Autoantibodies against the thyroid-stimulating hormone receptor (TSHR) are associated with autoimmune thyroid diseases. These TSHR autoantibodies (TRAb) bind to TSHR and are categorized into two types based on their biological activity: thyroid-stimulating antibody (TSAb) and thyroid-blocking antibody (TBAb). TSAbs have been implicated in the pathogenesis of Graves' disease (Smith and Hall, 1974). TBAbs are detected in some patients with hypothyroidism.

TRAb levels can be quantified using an automated competitive immunoassay with the Ruthenium-labeled TSHR-stimulating monoclonal antibody M22 (Tozzoli et al., 2010). Although these binding assays are rapid (approximately 30 min), they cannot differentiate between TSAb and TBAb. TSAb levels can be measured based on the cAMP production activity via TSHR stimulation of the antibody against cells expressing TSHR, and it is possible to evaluate the stimulating activity of TSHR, which cannot be evaluated by measuring TRAb concentration. There are two conventional methodologies for TSAb measurement: One method uses a bioassay based on a cyclic adenosine monophosphate (cAMP)-dependent reporter gene assay, which requires a considerable amount of time (18–21 h) for analysis (Lytton et al., 2010). The other approach combines a porcine primary thyroid cell bioassay with cAMP detection in a TSAb enzyme immunoassay (TSAb-EIA; Kamijo and Togashi, 2014). The TSAb-EIA method enhances the diagnostic predictive value by amplifying the positivity rate of untreated Graves' disease and diminishing the positivity rate of silent thyroiditis compared to previous radio-immunoassays (Kamijo and Togashi, 2014); however, TSAb-EIA techniques have several technical drawbacks. The process involves numerous operational steps, including a 4 h serum-cell reaction, cell lysis, and immunoassay, and overall takes approximately 6 h. Another reported TSAb measurement technique, the aequorin-TSAb assay, involves live-cell TSAb bioassays using cAMP-dependent calcium channels and aequorin, but also requires 4 h for analysis (Araki et al., 2015).
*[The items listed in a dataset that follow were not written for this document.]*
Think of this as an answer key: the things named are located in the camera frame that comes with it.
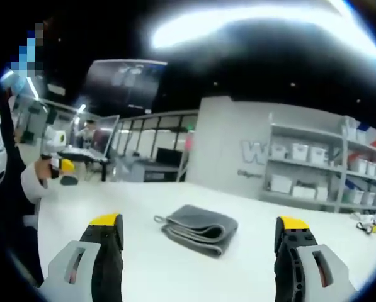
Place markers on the large dark wall screen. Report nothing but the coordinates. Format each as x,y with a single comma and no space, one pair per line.
124,85

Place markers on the person's dark clothing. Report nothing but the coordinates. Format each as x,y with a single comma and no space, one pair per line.
13,207

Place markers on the tilted desk monitor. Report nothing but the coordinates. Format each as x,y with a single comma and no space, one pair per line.
106,135

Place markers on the grey metal shelving unit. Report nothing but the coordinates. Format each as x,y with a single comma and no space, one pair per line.
339,170

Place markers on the row of white storage boxes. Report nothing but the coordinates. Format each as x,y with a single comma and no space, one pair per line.
313,155

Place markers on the small white yellow device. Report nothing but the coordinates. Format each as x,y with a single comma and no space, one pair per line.
373,224

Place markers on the small black monitor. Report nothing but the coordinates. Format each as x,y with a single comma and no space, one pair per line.
168,156

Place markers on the ceiling light strip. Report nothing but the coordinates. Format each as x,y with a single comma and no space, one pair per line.
238,22

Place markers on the pink sign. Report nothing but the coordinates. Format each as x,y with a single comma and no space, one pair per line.
189,142

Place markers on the grey towel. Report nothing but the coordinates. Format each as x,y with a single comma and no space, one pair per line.
200,226

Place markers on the person's left hand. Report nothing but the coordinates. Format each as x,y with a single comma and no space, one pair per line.
43,173

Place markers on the black desk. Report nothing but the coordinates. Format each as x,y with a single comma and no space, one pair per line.
90,157

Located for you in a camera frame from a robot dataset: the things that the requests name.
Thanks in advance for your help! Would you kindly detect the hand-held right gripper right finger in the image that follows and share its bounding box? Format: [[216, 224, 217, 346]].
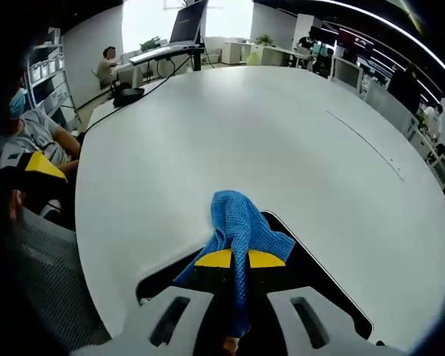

Their multistep nature and protracted processing times necessitate substantial simplification and acceleration.

The recent advent of luciferase-based cAMP biosensors has enabled real-time monitoring of increased intracellular cAMP concentrations (Binkowski et al., 2009; Buccioni et al., 2011; Kumar et al., 2017). Leveraging this innovation, we developed a novel, next-generation rapid TSAb measurement method (rapid-TSAb assay) employing a luciferase-based cAMP biosensor. This assay can assess TSAb activity within an approximate timeframe of only 1 h.

TSHR constructs used for the different systems vary; TSAb-EIA employs porcine wild-type TSHR, the aequorin-TSAb assay uses human wild-type TSHR (wt-TSHR), and the reporter gene assay utilizes chimeric TSHR (Mc4) (Araki et al., 2015; Kamijo and Togashi, 2014; Tozzoli et al., 2010). The Mc4 construct contains amino acids 261–370 within the TSHR N-terminal extracellular domain replaced by sequences from the rat luteinizing hormone/chorionic gonadotropin hormone receptor. Recently, a TSAb bioassay based on the same principle, using a CHO-K1 cell line expressing a cAMP biosensor and Mc4 has been previously reported (Miao et al., 2022). However, the effects of differences in receptors and the measurement principles on stimulatory activity remain unclear.

In this study, we describe the performance of a novel, rapid-TSAb assay using human wt-TSHR. We simultaneously performed a comparison to assess cAMP stimulatory activity between the wt-TSHR and Mc4 constructs.